El caballero, impelido o animado por esta sonrisa amistosa, se levantó de su silla y se sentó a una mesa de distancia.

—Permítame que me presente —dijo—. Me llamo Alexander fürst Pückler. El, ¿cómo llamarlo?, creador de este helado —dijo— fue un antepasado mío, un fürst Pückler muy brillante, gran viajero, hombre ilustrado, cuyas principales aficiones eran la botánica y la jardinería. Por supuesto, él pensaba, si alguna vez pensó en esto, que pasaría a la, ¿cómo llamarlo?, historia por alguno de los muchos opúsculos que escribió y publicó, crónicas de viaje mayormente, pero no necesariamente crónicas de viaje al uso, sino libritos que aún hoy resultan encantadores, y muy, ¿cómo llamarlo?, lúcidos, en fin, lúcidos dentro de lo que cabe, libritos en donde pareciera que el fin último de cada uno de sus viajes fuera examinar un determinado jardín, en ocasiones jardines olvidados, dejados de la mano de Dios, abandonados a su suerte, y cuya gracia mi ilustre antepasado sabía encontrar en medio de tanta maleza y tanta desidia. Sus libritos, pese a su, ¿cómo llamarlo?, revestimiento botánico, están llenos de observaciones ingeniosas y a través de ellos uno puede hacerse una idea bastante aproximada de la Europa de su tiempo, una Europa a menudo convulsa, cuyas tempestades en ocasiones llegaban hasta las orillas del castillo de la familia, ubicado, como usted sabrá, en las cercanías de Görlitz.
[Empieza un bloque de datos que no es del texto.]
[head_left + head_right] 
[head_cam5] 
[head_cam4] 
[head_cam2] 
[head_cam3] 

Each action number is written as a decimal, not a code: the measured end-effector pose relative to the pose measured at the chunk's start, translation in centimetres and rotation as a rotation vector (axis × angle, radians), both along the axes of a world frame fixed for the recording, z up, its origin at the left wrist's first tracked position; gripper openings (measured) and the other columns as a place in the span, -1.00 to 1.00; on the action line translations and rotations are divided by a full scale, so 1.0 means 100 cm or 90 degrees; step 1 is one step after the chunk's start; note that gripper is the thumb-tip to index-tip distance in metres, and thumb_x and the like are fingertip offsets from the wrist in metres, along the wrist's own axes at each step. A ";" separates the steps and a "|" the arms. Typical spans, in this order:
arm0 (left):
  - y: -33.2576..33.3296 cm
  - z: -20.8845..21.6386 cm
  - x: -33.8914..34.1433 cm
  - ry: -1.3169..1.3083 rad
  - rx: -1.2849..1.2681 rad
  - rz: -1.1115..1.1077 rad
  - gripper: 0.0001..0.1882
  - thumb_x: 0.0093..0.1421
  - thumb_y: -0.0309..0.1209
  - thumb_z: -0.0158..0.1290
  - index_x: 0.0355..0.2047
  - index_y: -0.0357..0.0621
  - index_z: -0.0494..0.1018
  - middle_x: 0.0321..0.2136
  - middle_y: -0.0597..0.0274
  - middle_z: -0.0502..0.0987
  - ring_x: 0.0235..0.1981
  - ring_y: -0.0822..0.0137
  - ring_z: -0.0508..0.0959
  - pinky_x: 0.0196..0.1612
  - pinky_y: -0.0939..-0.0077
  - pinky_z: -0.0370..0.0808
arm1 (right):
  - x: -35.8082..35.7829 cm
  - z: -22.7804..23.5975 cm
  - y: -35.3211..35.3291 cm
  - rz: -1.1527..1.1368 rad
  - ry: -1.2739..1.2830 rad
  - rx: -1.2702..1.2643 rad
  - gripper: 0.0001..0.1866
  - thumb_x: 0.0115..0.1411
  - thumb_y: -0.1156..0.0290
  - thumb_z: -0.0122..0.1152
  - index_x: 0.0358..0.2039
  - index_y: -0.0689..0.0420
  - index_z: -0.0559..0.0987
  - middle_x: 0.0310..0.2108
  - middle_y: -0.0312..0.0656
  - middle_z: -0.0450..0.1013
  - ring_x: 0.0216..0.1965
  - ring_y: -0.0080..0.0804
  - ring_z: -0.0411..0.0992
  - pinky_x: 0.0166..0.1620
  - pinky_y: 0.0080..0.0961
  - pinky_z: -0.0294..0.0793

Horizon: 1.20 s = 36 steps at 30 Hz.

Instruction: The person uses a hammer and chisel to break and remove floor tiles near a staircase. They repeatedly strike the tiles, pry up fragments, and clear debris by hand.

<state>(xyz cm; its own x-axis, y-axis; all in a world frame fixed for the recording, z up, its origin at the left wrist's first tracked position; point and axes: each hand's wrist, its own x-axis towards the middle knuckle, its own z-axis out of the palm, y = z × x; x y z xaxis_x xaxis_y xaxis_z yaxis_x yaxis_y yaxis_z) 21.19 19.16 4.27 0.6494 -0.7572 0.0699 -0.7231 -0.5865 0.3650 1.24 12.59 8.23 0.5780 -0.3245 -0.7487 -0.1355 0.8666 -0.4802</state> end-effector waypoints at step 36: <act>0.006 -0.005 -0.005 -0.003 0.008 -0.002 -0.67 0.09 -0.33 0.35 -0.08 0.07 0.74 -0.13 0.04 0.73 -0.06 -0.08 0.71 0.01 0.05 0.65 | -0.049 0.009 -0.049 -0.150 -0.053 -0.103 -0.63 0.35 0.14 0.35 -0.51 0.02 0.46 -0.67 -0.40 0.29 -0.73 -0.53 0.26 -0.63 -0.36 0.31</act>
Por supuesto, mi antepasado no era ajeno a las tempestades, del mismo modo que no era ajeno a las vicisitudes de la, ¿cómo llamarlo?, condición humana. Y por lo tanto escribía y publicaba y a su manera, humilde pero con buena prosa alemana, alzaba su voz contra la injusticia. Creo que no le interesaba saber adónde va el alma cuando el cuerpo muere, aunque algunas páginas sobre eso también escribió. Le interesaba la dignidad y le interesaban las plantas. Sobre la felicidad no dijo una palabra, supongo que porque la consideraba algo estrictamente privado y acaso, ¿cómo llamarlo?, pantanoso o movedizo. Tenía un gran sentido del humor, aunque algunas de sus páginas podrían contradecirme con facilidad. Y probablemente, puesto que no era un santo y ni siquiera un hombre valiente, sí pensó en la posteridad. En el busto, en la estatua ecuestre, en los infolios guardados para siempre en una biblioteca. Lo que no pensó jamás fue que pasaría a la historia por darle el nombre a una combinación de helados de tres sabores. Eso se lo puedo asegurar. Y bien, ¿qué le parece?
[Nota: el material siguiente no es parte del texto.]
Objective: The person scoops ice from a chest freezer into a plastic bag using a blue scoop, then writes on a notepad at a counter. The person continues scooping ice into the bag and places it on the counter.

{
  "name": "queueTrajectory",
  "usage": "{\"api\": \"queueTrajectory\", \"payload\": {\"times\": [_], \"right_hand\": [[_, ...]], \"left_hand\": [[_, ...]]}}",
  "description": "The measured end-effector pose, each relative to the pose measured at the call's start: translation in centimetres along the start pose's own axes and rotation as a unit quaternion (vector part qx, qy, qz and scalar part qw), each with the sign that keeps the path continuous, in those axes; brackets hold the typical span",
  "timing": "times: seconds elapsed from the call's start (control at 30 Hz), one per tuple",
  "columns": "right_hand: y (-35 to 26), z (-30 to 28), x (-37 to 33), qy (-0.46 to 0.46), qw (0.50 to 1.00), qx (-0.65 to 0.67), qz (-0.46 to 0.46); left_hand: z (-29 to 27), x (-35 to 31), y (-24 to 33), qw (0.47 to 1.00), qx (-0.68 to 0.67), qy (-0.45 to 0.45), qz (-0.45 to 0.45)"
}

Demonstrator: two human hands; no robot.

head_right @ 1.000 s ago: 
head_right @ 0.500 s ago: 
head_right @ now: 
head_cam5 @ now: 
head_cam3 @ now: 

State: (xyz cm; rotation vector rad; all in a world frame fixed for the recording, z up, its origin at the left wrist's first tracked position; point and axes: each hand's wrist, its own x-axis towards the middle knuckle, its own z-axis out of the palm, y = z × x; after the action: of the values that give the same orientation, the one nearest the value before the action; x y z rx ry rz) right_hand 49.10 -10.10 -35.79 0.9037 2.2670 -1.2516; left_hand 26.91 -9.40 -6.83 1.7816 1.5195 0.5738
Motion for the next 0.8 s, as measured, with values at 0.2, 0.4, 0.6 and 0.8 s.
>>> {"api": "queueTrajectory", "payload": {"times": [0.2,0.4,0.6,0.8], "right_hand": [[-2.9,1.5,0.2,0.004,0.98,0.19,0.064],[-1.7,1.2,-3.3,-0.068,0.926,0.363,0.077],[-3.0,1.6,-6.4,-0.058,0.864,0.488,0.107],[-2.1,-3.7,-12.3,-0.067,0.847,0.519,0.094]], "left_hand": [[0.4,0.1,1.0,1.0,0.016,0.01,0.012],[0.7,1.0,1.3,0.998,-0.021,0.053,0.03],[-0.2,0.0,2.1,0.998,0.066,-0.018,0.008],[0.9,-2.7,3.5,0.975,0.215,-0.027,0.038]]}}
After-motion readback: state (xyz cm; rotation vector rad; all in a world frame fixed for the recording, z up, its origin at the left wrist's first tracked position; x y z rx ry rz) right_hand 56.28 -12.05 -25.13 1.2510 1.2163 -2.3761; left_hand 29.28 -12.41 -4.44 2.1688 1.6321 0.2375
—No sé qué pensar —dijo Archimboldi.

—Ya nadie recuerda al fürst Pückler botánico, nadie recuerda al jardinero ejemplar, nadie ha leído al escritor. Pero todos, en algún momento de su vida, han saboreado un fürst Pückler, que son especialmente atractivos y buenos en primavera y en otoño.
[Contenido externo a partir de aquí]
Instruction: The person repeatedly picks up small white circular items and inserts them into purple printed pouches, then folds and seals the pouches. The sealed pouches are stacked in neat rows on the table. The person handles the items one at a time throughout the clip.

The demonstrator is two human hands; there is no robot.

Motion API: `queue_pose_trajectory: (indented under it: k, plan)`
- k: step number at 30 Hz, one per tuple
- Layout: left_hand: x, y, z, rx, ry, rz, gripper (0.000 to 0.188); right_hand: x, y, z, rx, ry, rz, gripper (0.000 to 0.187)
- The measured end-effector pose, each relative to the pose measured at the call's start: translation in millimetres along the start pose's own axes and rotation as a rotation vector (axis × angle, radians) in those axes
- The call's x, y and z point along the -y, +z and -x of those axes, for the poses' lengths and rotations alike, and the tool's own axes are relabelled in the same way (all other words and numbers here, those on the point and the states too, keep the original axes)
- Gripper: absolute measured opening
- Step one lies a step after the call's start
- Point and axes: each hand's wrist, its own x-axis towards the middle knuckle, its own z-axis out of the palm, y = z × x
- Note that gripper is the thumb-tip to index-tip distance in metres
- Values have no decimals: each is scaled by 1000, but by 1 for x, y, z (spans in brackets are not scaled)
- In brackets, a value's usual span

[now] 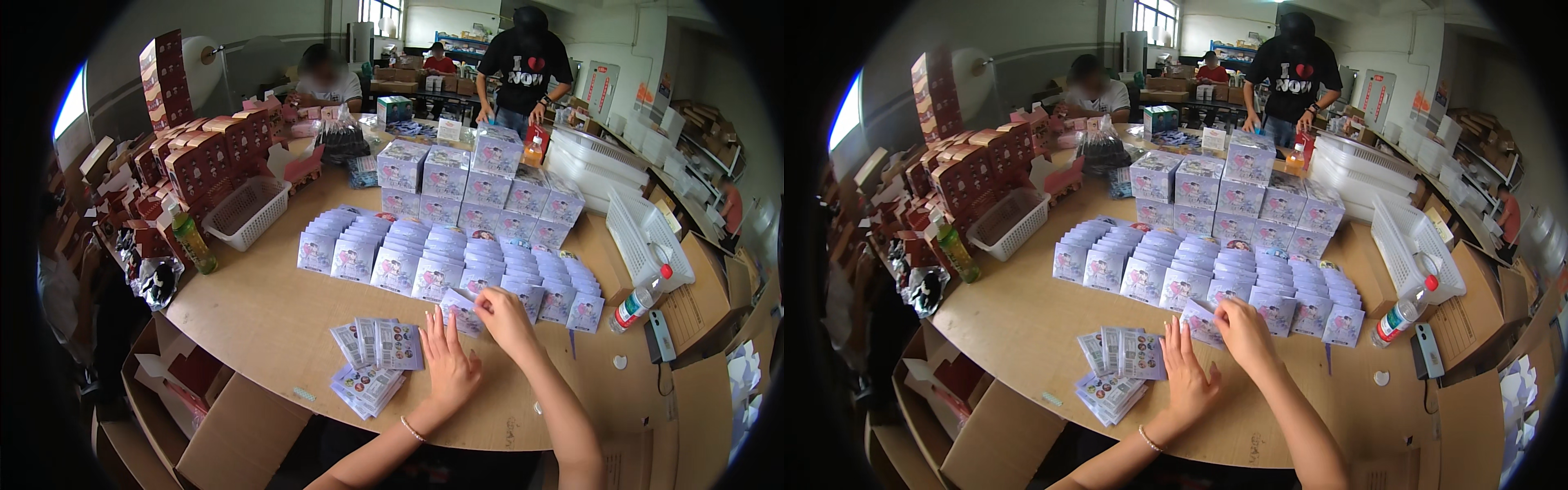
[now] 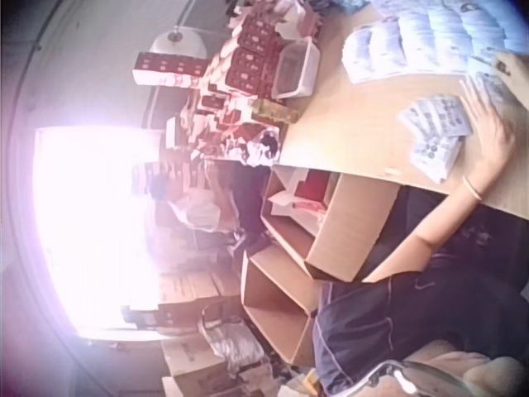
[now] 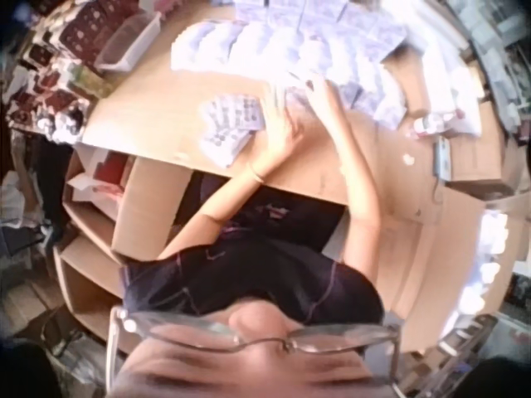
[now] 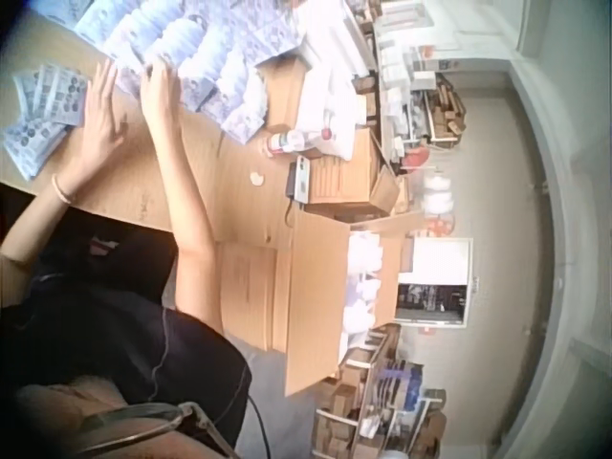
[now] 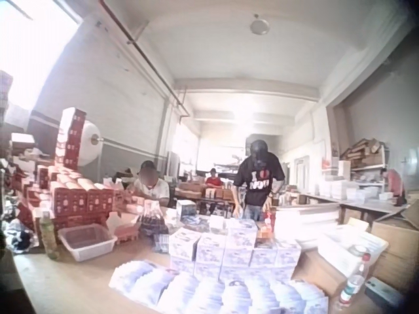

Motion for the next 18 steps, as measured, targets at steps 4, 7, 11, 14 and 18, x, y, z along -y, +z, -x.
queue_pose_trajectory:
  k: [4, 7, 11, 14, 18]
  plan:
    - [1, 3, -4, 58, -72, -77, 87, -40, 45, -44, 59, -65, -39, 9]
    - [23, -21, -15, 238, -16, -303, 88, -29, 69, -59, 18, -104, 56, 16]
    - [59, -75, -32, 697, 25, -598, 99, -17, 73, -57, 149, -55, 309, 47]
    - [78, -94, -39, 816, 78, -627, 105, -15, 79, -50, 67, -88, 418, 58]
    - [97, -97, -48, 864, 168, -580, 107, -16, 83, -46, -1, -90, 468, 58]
—¿Por qué no en verano? —dijo Archimboldi.

—Porque en verano resultan algo empalagosos. Para el verano lo mejor son los helados de agua, no los de leche.

De pronto se encendieron las luces del parque, aunque hubo un segundo de oscuridad total, como si alguien hubiera arrojado una manta negra sobre algunos barrios de Hamburgo.

El caballero suspiró, debía de rondar los setenta años, y luego dijo:

—Vaya legado más misterioso, ¿no cree usted?

—Sí, sí, en efecto, así lo creo —dijo Archimboldi mientras se levantaba y se despedía del descendiente de fürst Pückler.

Poco después salió del parque y a la mañana siguiente se marchó a México.